アルタン・ハンとダライ・ラマ3世
高校世界史でチベットやダライ・ラマはいつ頃から登場するのだろうか。15、16世紀の世界地図を見ると、明帝国の周辺にはタタール(韃靼)やチベットが描かれている。明の歴代皇帝はチベット仏教を厚遇したらしい。永楽帝はみずからチベット仏教の信者になっている。永楽帝の死後、内政の乱れ、タタール、東南沿岸の倭寇による侵入に明は苦しむ。モンゴル東部のタタールのダヤン・ハンのもとで勢力強大となる。アルタン・ハンは1550年、北京を包囲した。彼は中国西部の青海やチベットもその勢力下に入れた。そしてチベットのソナム・ギャンツォ(1543-1588)にダライ・ラマの称号を与えた。ここから、以後モンゴル人の間にはチベット仏教が広まることになった。ダライとはモンゴル語で「海」または「偉大な」を、ラマはチベット語で、もともとのサンスクリット語のグル(師)の訳語である。

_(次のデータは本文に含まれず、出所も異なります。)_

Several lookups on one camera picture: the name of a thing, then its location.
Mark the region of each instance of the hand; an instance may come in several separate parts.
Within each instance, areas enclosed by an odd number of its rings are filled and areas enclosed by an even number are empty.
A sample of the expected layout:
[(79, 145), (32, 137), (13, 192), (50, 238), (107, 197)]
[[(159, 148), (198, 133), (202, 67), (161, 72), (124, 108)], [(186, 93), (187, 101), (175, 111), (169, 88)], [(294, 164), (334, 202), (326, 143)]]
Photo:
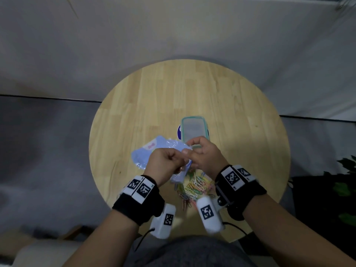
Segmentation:
[(174, 148), (157, 148), (149, 156), (144, 175), (150, 176), (157, 186), (165, 184), (174, 173), (184, 170), (189, 159)]
[(219, 148), (203, 136), (190, 139), (186, 144), (188, 146), (194, 144), (202, 146), (193, 150), (183, 149), (182, 153), (192, 161), (191, 169), (201, 169), (213, 180), (225, 166), (229, 165)]

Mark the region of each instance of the wooden tabletop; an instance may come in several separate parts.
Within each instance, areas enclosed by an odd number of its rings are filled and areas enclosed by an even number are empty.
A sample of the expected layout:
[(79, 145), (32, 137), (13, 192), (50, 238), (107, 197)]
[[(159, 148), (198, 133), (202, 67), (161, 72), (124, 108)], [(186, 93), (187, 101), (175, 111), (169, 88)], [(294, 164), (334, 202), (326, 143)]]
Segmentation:
[[(177, 139), (185, 116), (203, 116), (210, 139), (232, 165), (243, 165), (268, 194), (281, 199), (289, 177), (290, 150), (286, 130), (276, 109), (251, 82), (225, 67), (197, 60), (170, 60), (144, 67), (114, 87), (100, 105), (90, 131), (89, 157), (96, 186), (112, 207), (118, 193), (141, 175), (131, 152), (158, 135)], [(169, 182), (160, 188), (167, 203), (177, 207), (171, 238), (206, 235), (198, 212), (182, 210), (182, 199)], [(245, 221), (223, 221), (251, 232)], [(144, 234), (150, 225), (143, 224)], [(227, 226), (221, 238), (243, 237)]]

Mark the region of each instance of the plastic wrapper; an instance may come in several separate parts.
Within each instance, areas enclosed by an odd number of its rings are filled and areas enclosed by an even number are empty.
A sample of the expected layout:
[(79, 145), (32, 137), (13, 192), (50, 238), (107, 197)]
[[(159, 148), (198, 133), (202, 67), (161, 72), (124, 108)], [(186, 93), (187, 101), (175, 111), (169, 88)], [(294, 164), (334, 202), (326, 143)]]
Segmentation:
[[(145, 146), (137, 149), (131, 153), (131, 158), (134, 164), (140, 169), (146, 169), (147, 163), (149, 161), (149, 156), (156, 148), (175, 148), (178, 151), (183, 149), (192, 149), (182, 141), (176, 141), (174, 139), (165, 139), (163, 136), (158, 136), (157, 138), (151, 140)], [(185, 166), (185, 170), (179, 174), (174, 174), (171, 177), (173, 183), (183, 183), (184, 177), (187, 174), (192, 161), (189, 160), (188, 164)]]

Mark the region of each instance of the white wall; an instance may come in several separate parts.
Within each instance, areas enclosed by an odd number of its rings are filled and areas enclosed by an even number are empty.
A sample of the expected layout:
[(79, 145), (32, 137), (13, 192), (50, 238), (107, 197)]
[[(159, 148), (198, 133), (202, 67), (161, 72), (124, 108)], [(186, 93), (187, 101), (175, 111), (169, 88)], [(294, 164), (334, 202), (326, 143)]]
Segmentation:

1720年、康熙帝のとき、チベットを清の領土とした。清代の中国は多民族の国で、満族は少数民族として国の統治者になった。そのため統治を固める為に、漢民族、モンゴル人、チベット人、ウィグル族、回族少数民族との団結を非常に重視し、その宗教も尊重した。承徳の外八廟には普陀宗乗之廟や普寧寺などチベットと結合した珍しい仏教建築や仏像が祀られている。